- [Directions for this task]
Every line of the material is to be given again exactly.

- [Data extract]

—————

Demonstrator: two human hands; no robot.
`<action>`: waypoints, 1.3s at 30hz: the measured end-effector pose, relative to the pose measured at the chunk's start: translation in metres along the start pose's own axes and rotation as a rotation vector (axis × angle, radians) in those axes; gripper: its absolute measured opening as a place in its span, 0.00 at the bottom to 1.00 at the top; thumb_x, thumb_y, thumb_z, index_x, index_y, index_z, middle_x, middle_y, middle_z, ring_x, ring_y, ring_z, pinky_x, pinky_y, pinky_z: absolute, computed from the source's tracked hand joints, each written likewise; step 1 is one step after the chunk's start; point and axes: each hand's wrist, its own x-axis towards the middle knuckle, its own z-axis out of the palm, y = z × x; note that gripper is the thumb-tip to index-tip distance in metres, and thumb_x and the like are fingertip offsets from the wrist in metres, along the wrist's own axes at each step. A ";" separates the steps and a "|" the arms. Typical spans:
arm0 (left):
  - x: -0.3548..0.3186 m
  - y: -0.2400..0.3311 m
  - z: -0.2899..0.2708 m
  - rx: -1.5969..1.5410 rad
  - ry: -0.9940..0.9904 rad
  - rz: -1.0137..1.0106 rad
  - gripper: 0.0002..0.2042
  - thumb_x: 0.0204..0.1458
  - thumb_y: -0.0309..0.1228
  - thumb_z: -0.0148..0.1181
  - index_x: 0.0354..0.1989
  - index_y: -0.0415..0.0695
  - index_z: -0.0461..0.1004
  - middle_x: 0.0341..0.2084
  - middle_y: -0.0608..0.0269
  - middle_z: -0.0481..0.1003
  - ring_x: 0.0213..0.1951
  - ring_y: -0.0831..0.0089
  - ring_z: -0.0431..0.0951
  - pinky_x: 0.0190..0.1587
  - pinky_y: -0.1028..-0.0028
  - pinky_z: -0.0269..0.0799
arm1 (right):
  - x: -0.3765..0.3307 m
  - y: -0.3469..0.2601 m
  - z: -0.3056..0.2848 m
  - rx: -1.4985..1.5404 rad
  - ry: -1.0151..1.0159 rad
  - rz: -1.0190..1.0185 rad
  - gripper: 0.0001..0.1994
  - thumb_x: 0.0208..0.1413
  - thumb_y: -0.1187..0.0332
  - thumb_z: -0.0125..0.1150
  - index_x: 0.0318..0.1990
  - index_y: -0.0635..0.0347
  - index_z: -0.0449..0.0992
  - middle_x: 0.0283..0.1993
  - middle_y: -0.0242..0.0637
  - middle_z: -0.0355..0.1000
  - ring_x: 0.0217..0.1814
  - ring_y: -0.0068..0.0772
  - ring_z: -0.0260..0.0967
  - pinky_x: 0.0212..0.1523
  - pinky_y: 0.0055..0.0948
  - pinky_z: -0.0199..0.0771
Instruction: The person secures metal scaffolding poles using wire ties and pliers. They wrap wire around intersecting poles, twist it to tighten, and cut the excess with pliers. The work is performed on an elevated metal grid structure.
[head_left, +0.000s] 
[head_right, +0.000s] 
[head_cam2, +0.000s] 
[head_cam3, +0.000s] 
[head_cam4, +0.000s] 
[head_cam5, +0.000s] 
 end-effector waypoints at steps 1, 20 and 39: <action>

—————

- [Response to the task]
Demonstrator: two human hands; no robot.
`<action>`: waypoints, 1.3s at 30hz: the measured end-effector pose, relative to the pose measured at the chunk's start: translation in metres along the start pose's own axes and rotation as a rotation vector (axis × angle, radians) in those axes; gripper: its absolute measured opening as a place in its span, 0.00 at the bottom to 1.00 at the top; thumb_x, thumb_y, thumb_z, index_x, index_y, index_z, middle_x, middle_y, middle_z, ring_x, ring_y, ring_z, pinky_x, pinky_y, pinky_z: absolute, computed from the source's tracked hand joints, each written likewise; step 1 is one step after the chunk's start; point and axes: each hand's wrist, its own x-axis towards the middle knuckle, its own z-axis out of the palm, y = z × x; note that gripper is the thumb-tip to index-tip distance in metres, and thumb_x and the like are fingertip offsets from the wrist in metres, along the wrist's own axes at each step. A ";" separates the steps and a "|" the arms. Typical spans:
arm0 (left):
  - x: -0.3548..0.3186 m
  - y: -0.2400..0.3311 m
  - z: -0.2899..0.2708 m
  - rx: -1.5969..1.5410 rad
  - ry: -0.9940..0.9904 rad
  - rz: -1.0137..1.0106 rad
  - gripper: 0.0002..0.2042
  - thumb_x: 0.0204..0.1458
  - thumb_y: -0.0309..0.1228
  - thumb_z: -0.0148..0.1181
  - index_x: 0.0354..0.1989
  - index_y: -0.0415..0.0695
  - index_z: -0.0461..0.1004
  - middle_x: 0.0341..0.2084
  - middle_y: -0.0608..0.0269
  - middle_z: -0.0481..0.1003
  - ring_x: 0.0213..0.1951
  - ring_y: -0.0831..0.0089
  - ring_z: -0.0431..0.0951
  - pinky_x: 0.0190..0.1587
  - pinky_y: -0.1028..-0.0028
  - pinky_z: -0.0269..0.0799
arm1 (right):
  - x: -0.3765..0.3307 m
  - y: -0.3469..0.2601 m
  - z: -0.3056..0.2848 m
  - rx: -1.4985..1.5404 rad
  - ry: -1.0151..1.0159 rad
  - rz: -1.0190..1.0185 rad
  - gripper: 0.0001..0.1994
  - thumb_x: 0.0208..0.1413
  - thumb_y: -0.1187..0.0332
  - thumb_z: -0.0125..0.1150
  - index_x: 0.0318..0.1990
  - index_y: -0.0635..0.0347
  - index_z: -0.0449..0.0992
  - middle_x: 0.0283..0.1993
  - middle_y: -0.0242..0.0637
  - middle_z: -0.0355..0.1000
  - ring_x: 0.0217..0.1814
  - ring_y: -0.0068..0.0772
  - ring_z: -0.0260..0.0967
  - pinky_x: 0.0212..0.1523
  - pinky_y: 0.0055..0.0948
  - pinky_z: -0.0199..0.0771
Instruction: The person secures metal scaffolding poles using wire ties and pliers. They wrap wire around intersecting poles, twist it to tighten, and cut the excess with pliers. The work is performed on an elevated metal grid structure.
[head_left, +0.000s] 
[head_right, +0.000s] 
[head_cam2, +0.000s] 
[head_cam3, +0.000s] 
[head_cam4, +0.000s] 
[head_cam5, +0.000s] 
 end-effector waypoints at steps 1, 20 and 39: <action>

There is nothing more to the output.